Task objective » Every line of the data below should be retyped exactly.

Source data »
------------------------------------------------------------------------
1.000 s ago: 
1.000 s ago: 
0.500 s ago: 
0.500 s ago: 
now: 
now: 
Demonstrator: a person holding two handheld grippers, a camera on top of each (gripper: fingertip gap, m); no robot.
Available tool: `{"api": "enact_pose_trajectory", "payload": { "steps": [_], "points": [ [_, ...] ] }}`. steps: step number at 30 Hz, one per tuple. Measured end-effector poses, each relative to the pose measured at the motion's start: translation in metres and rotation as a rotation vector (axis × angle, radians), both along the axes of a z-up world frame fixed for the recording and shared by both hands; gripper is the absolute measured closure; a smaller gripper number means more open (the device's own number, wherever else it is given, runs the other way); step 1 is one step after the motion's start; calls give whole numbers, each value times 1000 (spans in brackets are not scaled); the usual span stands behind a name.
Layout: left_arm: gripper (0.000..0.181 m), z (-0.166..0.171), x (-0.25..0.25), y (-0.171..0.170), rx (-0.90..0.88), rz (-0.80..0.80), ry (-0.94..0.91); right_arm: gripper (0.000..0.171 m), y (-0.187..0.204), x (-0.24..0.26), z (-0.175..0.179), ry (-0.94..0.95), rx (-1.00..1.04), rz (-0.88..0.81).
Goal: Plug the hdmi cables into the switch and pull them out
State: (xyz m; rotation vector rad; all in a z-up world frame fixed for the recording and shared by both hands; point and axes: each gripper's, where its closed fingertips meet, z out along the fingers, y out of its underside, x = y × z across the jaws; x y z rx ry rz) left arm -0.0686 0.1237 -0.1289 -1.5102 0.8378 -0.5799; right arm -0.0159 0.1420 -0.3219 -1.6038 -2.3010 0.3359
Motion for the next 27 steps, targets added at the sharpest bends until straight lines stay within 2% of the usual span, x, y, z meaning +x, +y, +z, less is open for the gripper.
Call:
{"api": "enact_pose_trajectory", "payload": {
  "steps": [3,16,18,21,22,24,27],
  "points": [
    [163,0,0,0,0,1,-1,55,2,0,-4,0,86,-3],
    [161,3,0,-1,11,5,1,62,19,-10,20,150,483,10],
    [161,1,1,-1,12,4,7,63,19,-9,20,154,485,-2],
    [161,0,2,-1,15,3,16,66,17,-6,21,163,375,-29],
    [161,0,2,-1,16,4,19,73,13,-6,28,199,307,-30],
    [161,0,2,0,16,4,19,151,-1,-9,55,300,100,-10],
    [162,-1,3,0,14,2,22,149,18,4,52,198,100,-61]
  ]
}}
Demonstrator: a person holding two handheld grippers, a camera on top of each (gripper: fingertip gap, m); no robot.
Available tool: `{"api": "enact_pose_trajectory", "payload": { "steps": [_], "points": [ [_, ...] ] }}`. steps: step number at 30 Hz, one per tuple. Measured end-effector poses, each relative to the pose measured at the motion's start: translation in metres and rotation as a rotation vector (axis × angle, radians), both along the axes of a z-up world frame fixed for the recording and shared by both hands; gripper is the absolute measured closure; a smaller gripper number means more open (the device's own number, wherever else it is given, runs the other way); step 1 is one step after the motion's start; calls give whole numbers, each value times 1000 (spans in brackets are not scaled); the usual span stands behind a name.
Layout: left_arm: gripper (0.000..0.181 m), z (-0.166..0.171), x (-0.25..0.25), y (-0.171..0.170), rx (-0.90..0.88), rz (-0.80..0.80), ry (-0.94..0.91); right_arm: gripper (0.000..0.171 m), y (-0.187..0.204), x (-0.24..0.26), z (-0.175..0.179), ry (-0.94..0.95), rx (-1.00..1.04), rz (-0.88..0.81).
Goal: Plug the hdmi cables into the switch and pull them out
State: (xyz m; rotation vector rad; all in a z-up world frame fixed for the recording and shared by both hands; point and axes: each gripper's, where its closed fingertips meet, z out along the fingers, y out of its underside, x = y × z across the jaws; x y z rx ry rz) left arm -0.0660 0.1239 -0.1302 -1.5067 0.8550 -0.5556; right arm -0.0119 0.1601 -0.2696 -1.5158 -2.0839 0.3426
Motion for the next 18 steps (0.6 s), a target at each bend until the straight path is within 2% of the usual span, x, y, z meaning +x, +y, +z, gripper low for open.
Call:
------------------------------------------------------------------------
Solution to this problem »
1.000 s ago: 
1.000 s ago: 
0.500 s ago: 
0.500 s ago: 
now: 
now: 
Demonstrator: a person holding two handheld grippers, a camera on top of each (gripper: fingertip gap, m); no robot.
Available tool: `{"api": "enact_pose_trajectory", "payload": { "steps": [_], "points": [ [_, ...] ] }}`. steps: step number at 30 Hz, one per tuple. Measured end-effector poses, each relative to the pose measured at the motion's start: translation in metres and rotation as a rotation vector (axis × angle, radians), both along the axes of a z-up world frame fixed for the recording and shared by both hands; gripper is the absolute measured closure; a smaller gripper number means more open (the device's own number, wherever else it is given, runs the other way); step 1 is one step after the motion's start; calls give whole numbers, each value times 1000 (spans in brackets are not scaled); the usual span stands behind a name.
Layout: left_arm: gripper (0.000..0.181 m), z (-0.166..0.171), x (-0.25..0.25), y (-0.171..0.170), rx (-0.90..0.88), rz (-0.80..0.80), ry (-0.94..0.91); right_arm: gripper (0.000..0.171 m), y (-0.187..0.204), x (-0.24..0.26), z (-0.175..0.179), ry (-0.94..0.95), rx (-1.00..1.04), rz (-0.88..0.81).
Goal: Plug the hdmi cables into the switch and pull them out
State: (xyz m; rotation vector rad; all in a z-up world frame fixed for the recording and shared by both hands; point and axes: each gripper's, where its closed fingertips meet, z out along the fingers, y out of its underside, x = y × z across the jaws; x y z rx ry rz) left arm -0.0686 0.1237 -0.1289 -1.5102 0.8378 -0.5799; right arm -0.0159 0.1420 -0.3219 -1.6038 -2.3010 0.3359
Motion for the next 27 steps, targets added at the sharpest bends until straight lines stay within 2% of the usual span, x, y, z meaning +x, +y, +z, less is open for the gripper.
Call:
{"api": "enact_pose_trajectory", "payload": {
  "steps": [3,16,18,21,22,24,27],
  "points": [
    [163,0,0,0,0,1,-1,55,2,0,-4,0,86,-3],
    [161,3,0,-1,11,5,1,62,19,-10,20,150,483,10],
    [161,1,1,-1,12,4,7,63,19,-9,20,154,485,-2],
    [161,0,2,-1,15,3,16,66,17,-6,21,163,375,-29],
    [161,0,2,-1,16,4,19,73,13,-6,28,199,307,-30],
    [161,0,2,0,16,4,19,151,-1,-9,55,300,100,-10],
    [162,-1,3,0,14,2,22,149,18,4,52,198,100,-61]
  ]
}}
Demonstrator: a person holding two handheld grippers, a camera on top of each (gripper: fingertip gap, m); no robot.
Available tool: `{"api": "enact_pose_trajectory", "payload": { "steps": [_], "points": [ [_, ...] ] }}`. steps: step number at 30 Hz, one per tuple. Measured end-effector poses, each relative to the pose measured at the motion's start: translation in metres and rotation as a rotation vector (axis × angle, radians), both along the axes of a z-up world frame fixed for the recording and shared by both hands; gripper is the absolute measured closure; a smaller gripper number means more open (the device's own number, wherever else it is given, runs the other way); step 1 is one step after the motion's start; calls give whole numbers, each value times 1000 (spans in brackets are not scaled); the usual span stands behind a name.
Layout: left_arm: gripper (0.000..0.181 m), z (-0.166..0.171), x (-0.25..0.25), y (-0.171..0.170), rx (-0.90..0.88), rz (-0.80..0.80), ry (-0.94..0.91); right_arm: gripper (0.000..0.171 m), y (-0.187..0.204), x (-0.24..0.26), z (-0.175..0.179), ry (-0.94..0.95), rx (-1.00..1.04), rz (-0.88..0.81).
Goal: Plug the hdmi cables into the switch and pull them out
State: (xyz m; rotation vector rad; all in a z-up world frame fixed for the recording and shared by both hands; point and axes: each gripper's, where its closed fingertips meet, z out along the fingers, y out of its underside, x = y × z across the jaws; x y z rx ry rz) left arm -0.0660 0.1239 -0.1302 -1.5067 0.8550 -0.5556; right arm -0.0119 0.1601 -0.2696 -1.5158 -2.0839 0.3426
Motion for the next 18 steps (0.6 s), a target at each bend until the straight path is within 2% of the usual span, x, y, z meaning +x, +y, +z, gripper low for open.
Call:

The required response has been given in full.